Mente Sadia: Construindo relacionamentos

Setembro 2, 2011 Nenhum comentário

É interessante o quanto vamos pela vida repetindo padrões de comportamentos, sem nos darmos conta de que somos pessoas únicas, portanto, capazes de recriar a própria vida e nos individualizar, mesmo fazendo parte de um sistema de crenças e valores.

Os exemplos são muitos, às vezes percebidos em nós mesmos, outras observados em pessoas à nossa volta. Acabamos por repetir gestos, palavras, comportamentos, jeitos que nós mesmos criticamos. Não é à toa que o fazemos.

Não sei bem ao certo se a ignorância é uma virtude ou problema. O fato é que, ao tomarmos consciência, aumenta a nossa responsabilidade em deixarmos como está, ou trabalhar em prol das mudanças. Lembrando que trabalhar é sempre trabalhoso, por isso muitos preferem deixar co-mo está.
Quando somos crianças, adolescentes, embora tenhamos nossa natureza, somos conduzidos pelos outros, os quais funcionam como parâ-metros, espelhos, ou mesmo “mata-borrões”, contribuindo, mais do que imaginamos, para nossa formação enquanto sujeitos produtos de uma cultura.

Nos desvencilharmos do nosso passado é praticamente impossível. O que podemos fazer é, à luz dos dias atuais, nos revermos no tocante às escolhas que fazemos, tanto nos aspectos de formação profissional, como parcerias fugazes ou duradouras.
Na relação com o outro, somos ativos e passivos, em um troca-troca de papeis, dos mais sutis aos mais escancarados, conscientes e inconscientes das nossas próprias ações.

O fato é que somos, sim, responsáveis pela nossa felicidade.
Precisamos, se entendermos que a ignorância não nos faz bem, ficar atentos à forma com que tratamos as pessoas – companheiros, filhos, empregados – e como eles nos tratam, pois sempre haverá uma consequência.

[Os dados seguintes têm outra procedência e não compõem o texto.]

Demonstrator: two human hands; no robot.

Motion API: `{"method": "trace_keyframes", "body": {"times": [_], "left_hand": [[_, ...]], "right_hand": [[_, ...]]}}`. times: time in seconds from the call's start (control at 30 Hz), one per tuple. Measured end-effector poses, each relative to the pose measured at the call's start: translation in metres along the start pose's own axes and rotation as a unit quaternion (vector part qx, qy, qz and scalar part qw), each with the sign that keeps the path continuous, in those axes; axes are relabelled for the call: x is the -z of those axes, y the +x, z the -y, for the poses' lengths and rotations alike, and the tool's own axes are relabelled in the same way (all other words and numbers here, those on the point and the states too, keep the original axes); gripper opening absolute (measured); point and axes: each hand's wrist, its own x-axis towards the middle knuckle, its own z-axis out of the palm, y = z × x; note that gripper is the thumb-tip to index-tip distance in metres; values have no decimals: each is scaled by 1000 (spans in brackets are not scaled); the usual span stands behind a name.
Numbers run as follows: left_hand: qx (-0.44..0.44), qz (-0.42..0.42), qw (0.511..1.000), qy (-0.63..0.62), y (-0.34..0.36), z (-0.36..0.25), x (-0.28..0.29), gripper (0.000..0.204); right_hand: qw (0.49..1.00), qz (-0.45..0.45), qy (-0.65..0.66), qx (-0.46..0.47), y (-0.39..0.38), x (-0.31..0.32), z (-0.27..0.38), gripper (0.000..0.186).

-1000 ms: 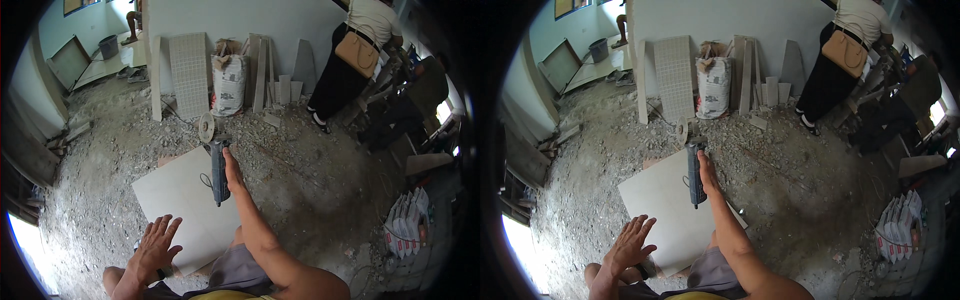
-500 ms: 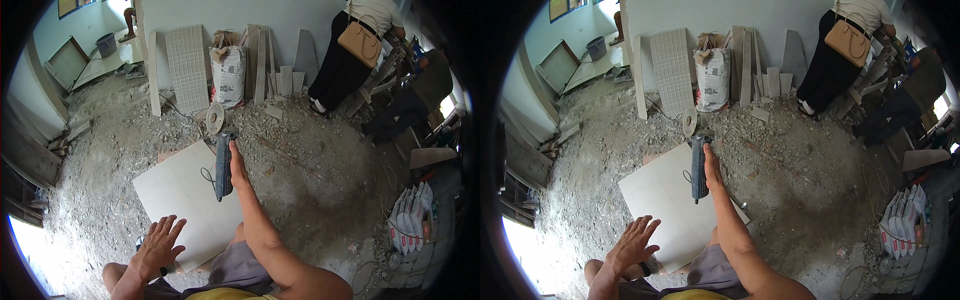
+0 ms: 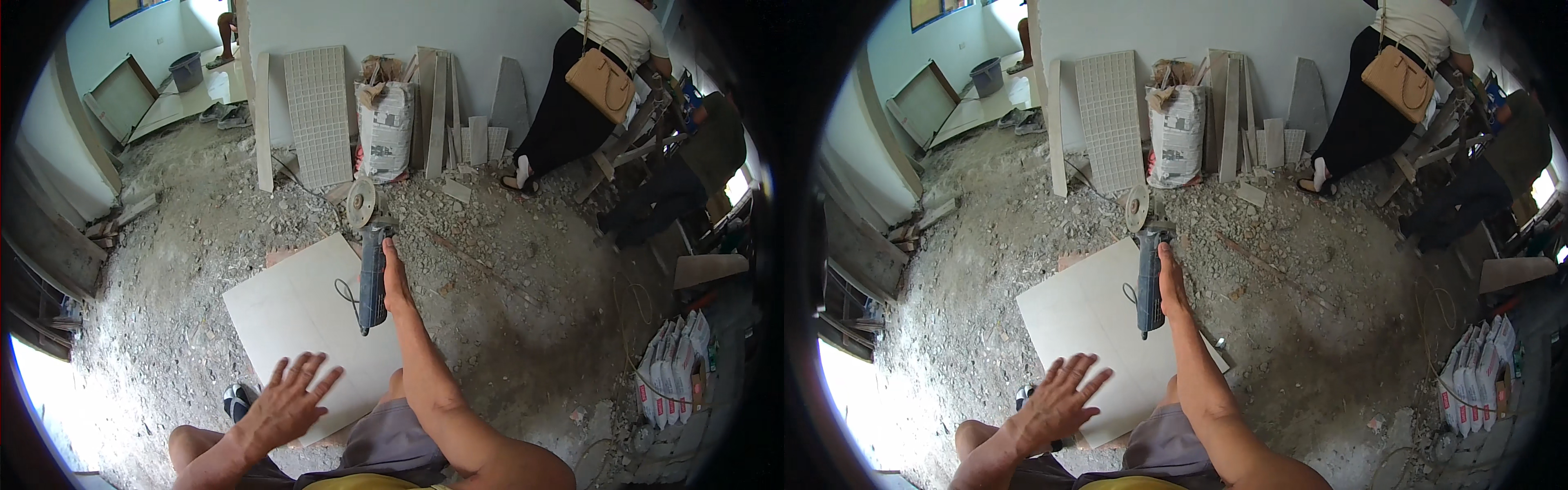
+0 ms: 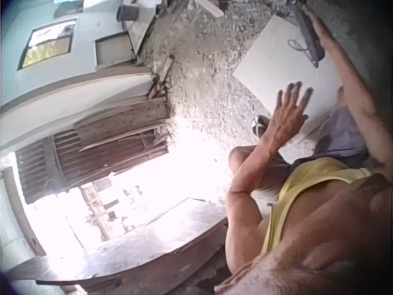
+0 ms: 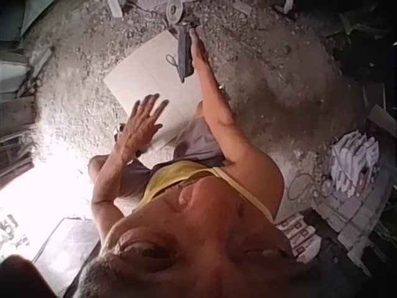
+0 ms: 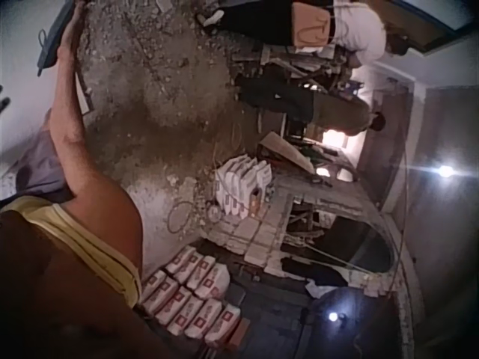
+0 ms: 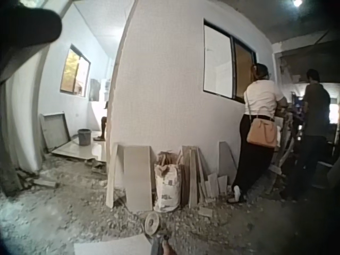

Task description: The person measures and marks a tile with a tape measure, a pencil, and a straight edge, then cuts along the marked line using an angle grinder.

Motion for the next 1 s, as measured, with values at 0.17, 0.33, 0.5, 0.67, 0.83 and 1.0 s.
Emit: {"method": "trace_keyframes", "body": {"times": [0.17, 0.33, 0.5, 0.67, 0.83, 1.0], "left_hand": [[-197, -17, 973, 116, 10, -30, 2, 62], [-286, -10, 952, 109, 21, -54, 12, 62], [-290, -17, 953, 88, 17, -53, 4, 65], [-321, -6, 939, 123, 12, -52, 9, 53], [-384, -153, 910, 32, 8, -54, 14, 23], [-399, -166, 902, 26, 6, -58, 11, 16]], "right_hand": [[999, 25, 16, -28, -14, -18, 4, 91], [1000, -7, -11, -20, -11, -9, 1, 77], [1000, 14, -16, -18, -4, -14, -7, 90], [999, 17, -33, 11, -4, -15, -8, 89], [999, 2, -36, 5, -4, -14, -8, 88], [1000, -3, 2, -17, -24, -33, -1, 67]]}}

Se você tratar uma pessoa como idiota, dependendo da maturidade dela, ela se comportará conforme o regulamento. Depois você vai reclamar da ausência de atitudes mais amadurecidas, comportamentos esperados para o sexo e a idade etc.

Do contrário, também é verdadeiro: se você for tratado como um idiota e se comportar como sendo, logo irá ficar indignado por ser desrespeitado, desvalorizado, ridicularizado. O equilíbrio de uma relação, ou de um conjunto de relações, se dá por compromisso de ambas as partes. Um só não subjuga o outro se o outro não se deixar ser subjugado. Veja: eu disse equilíbrio, não harmonia, harmonia é outra coisa!

Pode até haver relações com equilíbrio e harmonia, mas também relações que se equilibram pelos desequilíbrios de cada um, numa eterna construção de uma relação patológica, em que ambos se mantêm doentes para todo o sempre, amém.